Rétablir l’unité de la CDU et la rétablir vite, c’est la mission la plus importante de son nouveau président. Car le parti est divisé. La démission d’Angela Merkel de la présidence du parti en 2018 avait déclenché une compétition ouverte entre un courant merkélien qui voulait continuer sa politique, jusque-là réussie, même si dans les sondages CDU et CSU se trouvaient bien en dessous des 30%, les Verts arrivant presqu’à égalité. L’autre courant cherchait à rompre avec le merkélisme pour sauver, à ses yeux, la substance conservatrice de la CDU et récupérer les voix de l’extrême droite de l’AfD.

Un parcours d‘obstacles

Ce clivage au sein de la CDU, dont Laschet et Merz sont les protagonistes, n’a pas disparu. L‘“offre“ généreuse du perdant, Friedrich Merz, rendue publique par lui immédiatement après sa défaite, de ne pas faire partie de la nouvelle équipe dirigeante du parti, mais d’entrer au gouvernement d’Angela Merkel en remplacant le ministe de l’économie Peter Altmaier, a mis Laschet dans l’embarras. La chancelière a déclaré tout de suite qu’elle n’avait aucune intention de remanier son gouvernement. Et Laschet a exprimé ses regrets que Merz ait refusé de rejoindre la direction du parti, comme il le lui avait proposé.

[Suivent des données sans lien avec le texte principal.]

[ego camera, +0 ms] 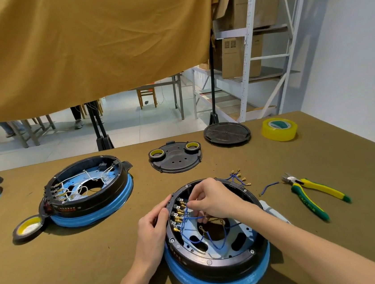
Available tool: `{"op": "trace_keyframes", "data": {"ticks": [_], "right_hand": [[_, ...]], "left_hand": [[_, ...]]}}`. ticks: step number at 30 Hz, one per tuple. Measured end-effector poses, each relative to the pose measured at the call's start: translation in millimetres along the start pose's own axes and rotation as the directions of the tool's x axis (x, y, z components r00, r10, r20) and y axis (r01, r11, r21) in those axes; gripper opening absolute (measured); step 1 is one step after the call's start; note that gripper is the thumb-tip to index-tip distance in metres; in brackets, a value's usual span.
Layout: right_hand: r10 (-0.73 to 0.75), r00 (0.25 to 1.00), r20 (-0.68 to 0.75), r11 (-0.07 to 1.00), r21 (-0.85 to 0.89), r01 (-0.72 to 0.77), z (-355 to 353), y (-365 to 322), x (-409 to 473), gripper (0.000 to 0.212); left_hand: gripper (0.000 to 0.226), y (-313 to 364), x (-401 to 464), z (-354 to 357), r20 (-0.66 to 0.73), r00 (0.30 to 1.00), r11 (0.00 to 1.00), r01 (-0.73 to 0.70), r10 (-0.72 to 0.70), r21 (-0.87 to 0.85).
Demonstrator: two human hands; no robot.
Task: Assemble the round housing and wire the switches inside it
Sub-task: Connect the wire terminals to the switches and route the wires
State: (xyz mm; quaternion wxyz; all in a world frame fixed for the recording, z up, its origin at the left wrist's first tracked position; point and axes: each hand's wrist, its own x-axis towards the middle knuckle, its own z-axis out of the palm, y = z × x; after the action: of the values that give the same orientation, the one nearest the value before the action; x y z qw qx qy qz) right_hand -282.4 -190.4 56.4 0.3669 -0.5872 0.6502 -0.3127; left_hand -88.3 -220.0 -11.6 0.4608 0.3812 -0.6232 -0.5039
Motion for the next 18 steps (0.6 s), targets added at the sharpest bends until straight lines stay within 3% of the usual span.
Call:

Pour le nouveau président de la CDU, la tâche est donc difficle : A côté d’une chancelière toujours à la barre du pays, il doit réussir deux élections régionales en mars pour s’imposer en avril comme candidat de son parti à la chancellerie afin de reprendre en septembre, pour son parti, la place d’Angela Merkel à la tête du gouvernement fédéral. Ce Rhénan francophile de la région frontalière d’Aix-la-Chapelle est au début d’un long parcours d’obstacles.